- _EXERCISE DIRECTIONS_: Where in the material does the word "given" appear? Copy each line that has it.

*** Begin section ***

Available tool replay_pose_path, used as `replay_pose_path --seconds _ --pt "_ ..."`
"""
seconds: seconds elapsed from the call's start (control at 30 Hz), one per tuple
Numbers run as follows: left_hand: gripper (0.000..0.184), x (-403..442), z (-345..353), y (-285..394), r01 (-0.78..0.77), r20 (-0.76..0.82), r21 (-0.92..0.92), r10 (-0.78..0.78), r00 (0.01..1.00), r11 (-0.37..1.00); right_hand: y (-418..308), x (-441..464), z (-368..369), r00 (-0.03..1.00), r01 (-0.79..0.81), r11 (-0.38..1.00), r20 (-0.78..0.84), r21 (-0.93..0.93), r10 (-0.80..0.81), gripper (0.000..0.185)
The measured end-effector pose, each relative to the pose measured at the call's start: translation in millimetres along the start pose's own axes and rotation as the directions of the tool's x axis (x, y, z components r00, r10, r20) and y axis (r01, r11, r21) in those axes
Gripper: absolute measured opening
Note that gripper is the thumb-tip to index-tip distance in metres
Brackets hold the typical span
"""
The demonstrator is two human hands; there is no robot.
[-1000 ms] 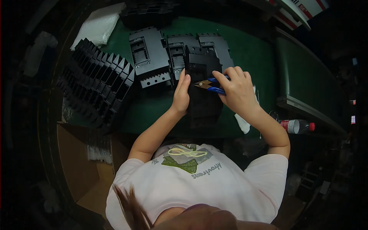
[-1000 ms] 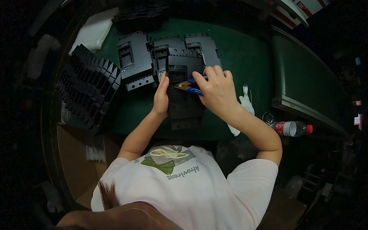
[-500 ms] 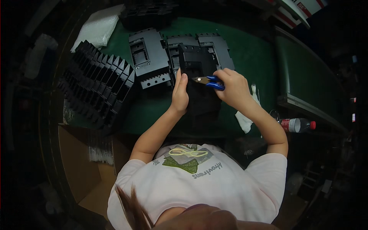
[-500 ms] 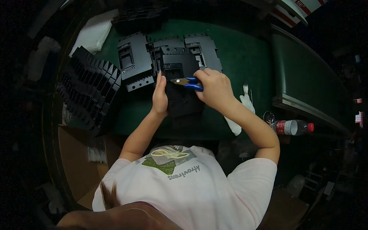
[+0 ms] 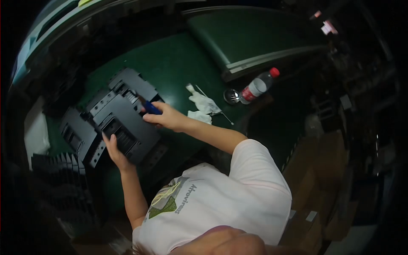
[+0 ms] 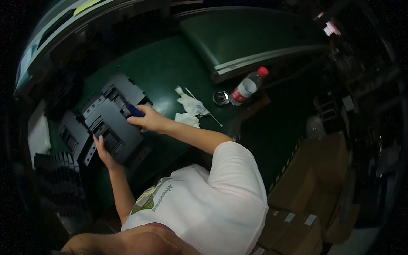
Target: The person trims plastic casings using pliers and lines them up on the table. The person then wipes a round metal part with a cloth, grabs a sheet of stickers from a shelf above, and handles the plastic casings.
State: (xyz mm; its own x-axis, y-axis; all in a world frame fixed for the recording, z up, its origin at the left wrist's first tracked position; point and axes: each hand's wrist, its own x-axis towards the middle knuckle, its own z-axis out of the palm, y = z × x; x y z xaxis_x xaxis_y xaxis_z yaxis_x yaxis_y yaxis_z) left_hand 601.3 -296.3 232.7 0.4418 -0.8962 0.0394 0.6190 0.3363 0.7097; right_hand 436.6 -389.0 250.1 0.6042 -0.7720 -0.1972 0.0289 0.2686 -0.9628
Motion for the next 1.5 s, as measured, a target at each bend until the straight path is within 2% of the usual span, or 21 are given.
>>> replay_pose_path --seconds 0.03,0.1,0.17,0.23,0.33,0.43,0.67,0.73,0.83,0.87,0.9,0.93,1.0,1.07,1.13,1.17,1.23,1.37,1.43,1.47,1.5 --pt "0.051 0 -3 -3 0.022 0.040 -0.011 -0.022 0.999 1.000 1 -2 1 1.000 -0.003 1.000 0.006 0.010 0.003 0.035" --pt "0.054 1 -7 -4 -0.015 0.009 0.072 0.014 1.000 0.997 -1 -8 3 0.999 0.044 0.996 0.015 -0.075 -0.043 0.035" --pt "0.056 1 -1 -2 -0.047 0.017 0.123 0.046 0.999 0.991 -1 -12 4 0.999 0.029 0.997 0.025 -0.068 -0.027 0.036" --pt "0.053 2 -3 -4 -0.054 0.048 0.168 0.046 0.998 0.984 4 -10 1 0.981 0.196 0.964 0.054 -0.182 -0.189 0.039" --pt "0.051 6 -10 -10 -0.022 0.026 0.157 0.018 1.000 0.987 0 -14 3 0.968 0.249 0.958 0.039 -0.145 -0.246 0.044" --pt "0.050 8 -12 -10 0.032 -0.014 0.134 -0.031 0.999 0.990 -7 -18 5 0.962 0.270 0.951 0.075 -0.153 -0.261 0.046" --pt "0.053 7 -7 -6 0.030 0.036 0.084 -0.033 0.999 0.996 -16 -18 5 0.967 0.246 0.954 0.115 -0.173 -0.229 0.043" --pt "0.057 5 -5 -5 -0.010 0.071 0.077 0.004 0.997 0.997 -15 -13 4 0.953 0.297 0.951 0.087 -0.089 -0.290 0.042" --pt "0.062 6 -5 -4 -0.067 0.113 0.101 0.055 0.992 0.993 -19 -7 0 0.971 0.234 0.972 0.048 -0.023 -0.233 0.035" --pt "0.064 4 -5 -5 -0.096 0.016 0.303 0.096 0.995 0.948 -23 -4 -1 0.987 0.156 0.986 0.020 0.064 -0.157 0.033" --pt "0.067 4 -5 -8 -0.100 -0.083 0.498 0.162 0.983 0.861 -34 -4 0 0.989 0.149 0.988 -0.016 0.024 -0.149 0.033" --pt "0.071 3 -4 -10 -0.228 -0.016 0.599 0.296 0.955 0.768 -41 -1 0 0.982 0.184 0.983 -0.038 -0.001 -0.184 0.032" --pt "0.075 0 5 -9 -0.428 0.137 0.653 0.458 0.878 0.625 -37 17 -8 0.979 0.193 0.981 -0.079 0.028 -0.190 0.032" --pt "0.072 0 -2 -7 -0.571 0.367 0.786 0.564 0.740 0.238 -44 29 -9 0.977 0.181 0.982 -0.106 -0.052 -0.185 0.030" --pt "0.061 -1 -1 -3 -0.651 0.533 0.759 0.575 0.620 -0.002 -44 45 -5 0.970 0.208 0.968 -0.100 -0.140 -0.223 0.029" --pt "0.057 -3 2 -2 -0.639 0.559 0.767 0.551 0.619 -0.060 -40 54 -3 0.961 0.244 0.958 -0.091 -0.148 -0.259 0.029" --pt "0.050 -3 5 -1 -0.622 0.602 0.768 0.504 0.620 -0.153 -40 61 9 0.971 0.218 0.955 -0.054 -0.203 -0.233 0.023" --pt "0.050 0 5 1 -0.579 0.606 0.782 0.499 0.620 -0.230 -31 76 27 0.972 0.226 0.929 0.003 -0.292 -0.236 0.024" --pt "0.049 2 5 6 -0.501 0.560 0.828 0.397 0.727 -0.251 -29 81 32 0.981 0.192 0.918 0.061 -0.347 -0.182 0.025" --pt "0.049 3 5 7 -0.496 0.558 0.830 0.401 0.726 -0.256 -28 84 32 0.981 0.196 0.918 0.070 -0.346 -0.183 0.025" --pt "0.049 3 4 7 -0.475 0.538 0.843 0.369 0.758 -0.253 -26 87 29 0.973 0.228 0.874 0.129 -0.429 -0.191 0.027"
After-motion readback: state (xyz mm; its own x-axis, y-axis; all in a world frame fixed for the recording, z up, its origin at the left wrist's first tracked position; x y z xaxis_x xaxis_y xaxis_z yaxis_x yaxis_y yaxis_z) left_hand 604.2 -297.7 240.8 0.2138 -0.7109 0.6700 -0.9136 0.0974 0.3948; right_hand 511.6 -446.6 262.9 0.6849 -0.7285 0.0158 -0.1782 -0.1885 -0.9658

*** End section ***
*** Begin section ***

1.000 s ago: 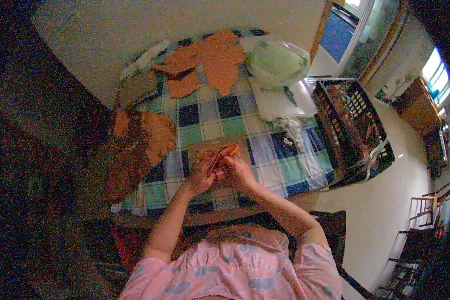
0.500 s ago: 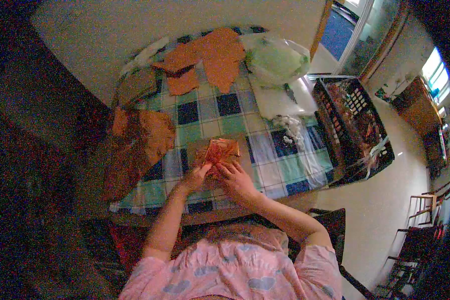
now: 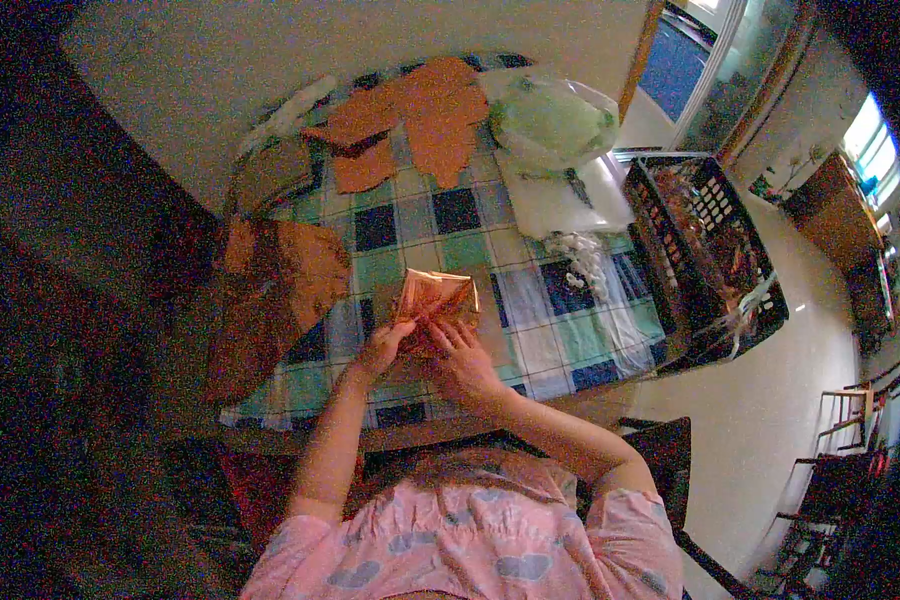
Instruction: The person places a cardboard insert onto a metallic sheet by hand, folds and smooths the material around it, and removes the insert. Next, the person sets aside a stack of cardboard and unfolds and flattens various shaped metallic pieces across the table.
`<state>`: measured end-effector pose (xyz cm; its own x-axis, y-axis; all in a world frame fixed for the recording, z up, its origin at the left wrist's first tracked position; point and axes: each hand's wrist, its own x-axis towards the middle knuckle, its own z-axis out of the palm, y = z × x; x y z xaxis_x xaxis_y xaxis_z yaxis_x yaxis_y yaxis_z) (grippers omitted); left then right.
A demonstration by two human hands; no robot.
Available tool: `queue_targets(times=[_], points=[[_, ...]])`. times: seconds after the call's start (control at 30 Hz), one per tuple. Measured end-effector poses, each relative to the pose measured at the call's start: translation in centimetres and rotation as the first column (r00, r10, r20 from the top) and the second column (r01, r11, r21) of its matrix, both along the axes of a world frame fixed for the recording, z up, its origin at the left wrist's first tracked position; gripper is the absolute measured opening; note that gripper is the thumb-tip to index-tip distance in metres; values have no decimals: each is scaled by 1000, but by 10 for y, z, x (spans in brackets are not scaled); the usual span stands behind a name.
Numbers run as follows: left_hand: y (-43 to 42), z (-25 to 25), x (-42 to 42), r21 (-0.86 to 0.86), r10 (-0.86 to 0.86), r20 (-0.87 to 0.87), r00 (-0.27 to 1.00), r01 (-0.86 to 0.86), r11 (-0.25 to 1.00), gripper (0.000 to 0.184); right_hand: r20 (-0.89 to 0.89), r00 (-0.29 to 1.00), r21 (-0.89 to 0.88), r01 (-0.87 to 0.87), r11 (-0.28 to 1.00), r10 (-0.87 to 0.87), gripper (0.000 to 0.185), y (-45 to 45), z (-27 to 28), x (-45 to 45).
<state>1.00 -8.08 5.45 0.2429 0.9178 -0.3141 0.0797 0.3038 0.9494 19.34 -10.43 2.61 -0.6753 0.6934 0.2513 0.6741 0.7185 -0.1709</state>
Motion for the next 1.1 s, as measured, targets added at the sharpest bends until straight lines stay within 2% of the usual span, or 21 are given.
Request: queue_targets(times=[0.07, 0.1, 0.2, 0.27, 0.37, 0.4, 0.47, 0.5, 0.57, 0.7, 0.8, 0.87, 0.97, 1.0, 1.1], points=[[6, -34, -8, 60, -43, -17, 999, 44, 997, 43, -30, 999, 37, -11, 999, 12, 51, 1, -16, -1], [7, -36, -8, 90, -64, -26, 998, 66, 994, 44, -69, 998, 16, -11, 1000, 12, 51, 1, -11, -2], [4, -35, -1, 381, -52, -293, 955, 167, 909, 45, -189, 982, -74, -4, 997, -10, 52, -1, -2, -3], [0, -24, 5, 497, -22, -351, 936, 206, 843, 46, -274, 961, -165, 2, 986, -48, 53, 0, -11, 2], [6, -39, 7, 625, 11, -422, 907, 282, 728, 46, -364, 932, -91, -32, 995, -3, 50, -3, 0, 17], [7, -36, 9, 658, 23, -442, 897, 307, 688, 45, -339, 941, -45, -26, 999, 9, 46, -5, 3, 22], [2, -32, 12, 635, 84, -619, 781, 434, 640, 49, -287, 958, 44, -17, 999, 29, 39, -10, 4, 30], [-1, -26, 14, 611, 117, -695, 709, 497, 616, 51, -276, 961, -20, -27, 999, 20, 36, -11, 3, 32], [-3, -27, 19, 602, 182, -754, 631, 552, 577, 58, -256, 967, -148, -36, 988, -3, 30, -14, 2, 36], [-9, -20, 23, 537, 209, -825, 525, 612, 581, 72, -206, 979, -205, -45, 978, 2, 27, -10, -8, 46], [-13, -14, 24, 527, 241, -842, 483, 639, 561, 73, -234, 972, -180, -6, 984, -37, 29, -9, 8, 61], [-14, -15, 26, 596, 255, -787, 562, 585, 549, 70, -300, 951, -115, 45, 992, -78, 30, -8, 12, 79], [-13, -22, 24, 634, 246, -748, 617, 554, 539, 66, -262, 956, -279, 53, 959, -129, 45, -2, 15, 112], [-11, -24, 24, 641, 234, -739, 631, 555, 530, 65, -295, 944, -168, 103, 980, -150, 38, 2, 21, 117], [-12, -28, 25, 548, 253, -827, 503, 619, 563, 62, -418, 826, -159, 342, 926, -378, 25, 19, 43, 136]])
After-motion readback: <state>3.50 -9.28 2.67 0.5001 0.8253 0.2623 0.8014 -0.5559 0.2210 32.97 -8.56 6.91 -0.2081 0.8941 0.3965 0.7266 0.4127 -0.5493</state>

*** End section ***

- _ANSWER SPACE_:
Motion for the next 1.5 s, as measured, a target at each bend until the straight path is within 2% of the usual span, or 21 are given.
Motion for the next 1.1 s, as measured, targets added at the sharpest bends until straight lines stay within 2% of the usual span, or 21 are given.

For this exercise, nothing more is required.